Я упомянул о популярности капитана. Она относится к тем явлениям, которые больше всего поражают новичка на Маркизских островах. Он сразу же слышит два имени, неизвестных ему, но прославленных здесь, произносимых с любовью и почтением, — епископа и капитана. Это вызвало у меня сильное желание познакомиться с Хартом, которое впоследствии было удовлетворено. Долгое время спустя в Скорбном Месте — на Молокаи — я вновь обнаружил следы этой проникнутой любовью популярности. Там был белый прокаженный слепец, старый моряк — он называл себя «старым морским волком», — долгое время плававший среди восточных островов. Я навещал этого человека и, поскольку только что прибыл оттуда, сообщал ему новости. Они (в чисто островном духе) представляли собой главным образом хронику кораблекрушений. И вышло так, что я упомянул об одном не особенно удачливом капитане и о том, как он утопил судно мистера Харта. Тут слепой разразился сетованиями. «Утопил судно Джона Харта? — воскликнул он. — Бедный Джон Харт! Как жаль, что это случилось с ним», — закончил он с добавлением сильных выражений, приводить которые я не хочу.

Возможно, если б дела капитана Харта продолжали процветать, популярность его была бы иной. Успех приносит славу, но убивает любовь, а неудача питает ее. И постигшая капитана неудача была поистине неповторимой. Он находился на вершине успеха. Ему принадлежал остров Масс, отданный французами в виде компенсации за грабежи в Таахауку. Однако Масс был пригоден только для скота, двумя его главными базами были Анахо и Нука-хива, обращенные на северо-запад, и Таахауку на Хива-оа, милях в ста к югу, обращенный на юго-запад.
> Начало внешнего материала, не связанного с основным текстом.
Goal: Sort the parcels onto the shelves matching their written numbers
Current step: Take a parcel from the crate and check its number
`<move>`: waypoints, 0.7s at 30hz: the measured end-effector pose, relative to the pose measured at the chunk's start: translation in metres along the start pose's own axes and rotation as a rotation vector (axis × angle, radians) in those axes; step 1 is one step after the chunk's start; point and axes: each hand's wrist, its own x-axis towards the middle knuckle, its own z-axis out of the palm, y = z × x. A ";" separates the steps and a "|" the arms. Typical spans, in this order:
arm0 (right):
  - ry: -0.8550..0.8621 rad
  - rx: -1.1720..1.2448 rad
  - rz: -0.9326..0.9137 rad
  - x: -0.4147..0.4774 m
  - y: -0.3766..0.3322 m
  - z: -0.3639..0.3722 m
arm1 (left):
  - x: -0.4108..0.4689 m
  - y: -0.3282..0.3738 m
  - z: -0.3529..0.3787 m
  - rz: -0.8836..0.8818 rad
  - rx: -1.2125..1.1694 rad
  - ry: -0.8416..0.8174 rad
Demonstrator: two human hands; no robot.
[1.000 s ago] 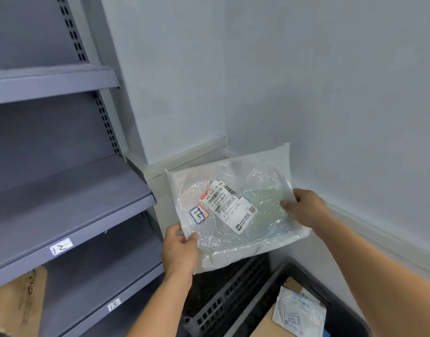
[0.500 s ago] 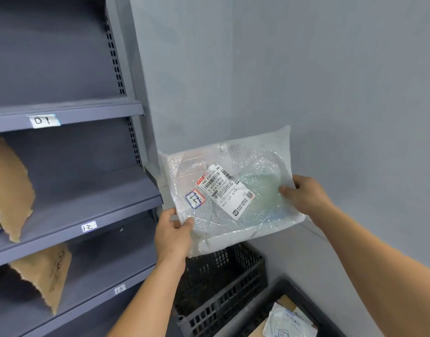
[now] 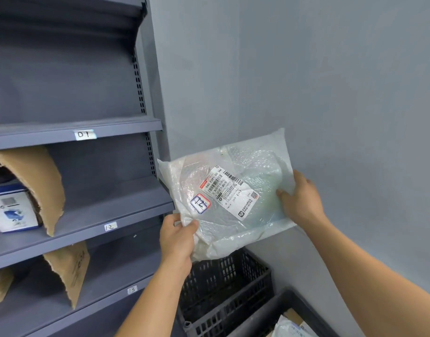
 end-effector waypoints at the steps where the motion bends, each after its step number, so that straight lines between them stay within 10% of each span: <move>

Обе базы были в один и тот же день сметены приливной волной, которой не ощутили ни в одной другой бухте, ни на одном другом острове архипелага. Южный берег Хива-оа был покрыт строительным лесом и сундуками из камфарного дерева с товарами; туземцы за обещание умеренного вознаграждения честно привезли все обратно, сундуки, очевидно, не открывались, а часть леса потом пошла на их дома. Но возвращение прибитых к берегу остатков изменить результата не могло. Капитан не мог вынести этой несправедливости судьбы, и с его разорением окончилось процветание Маркизских островов. Анахо совсем прекратил существование, от Таахауку осталась только тень прежнего поселка, и на прежних участках не появилось никаких новых плантаций.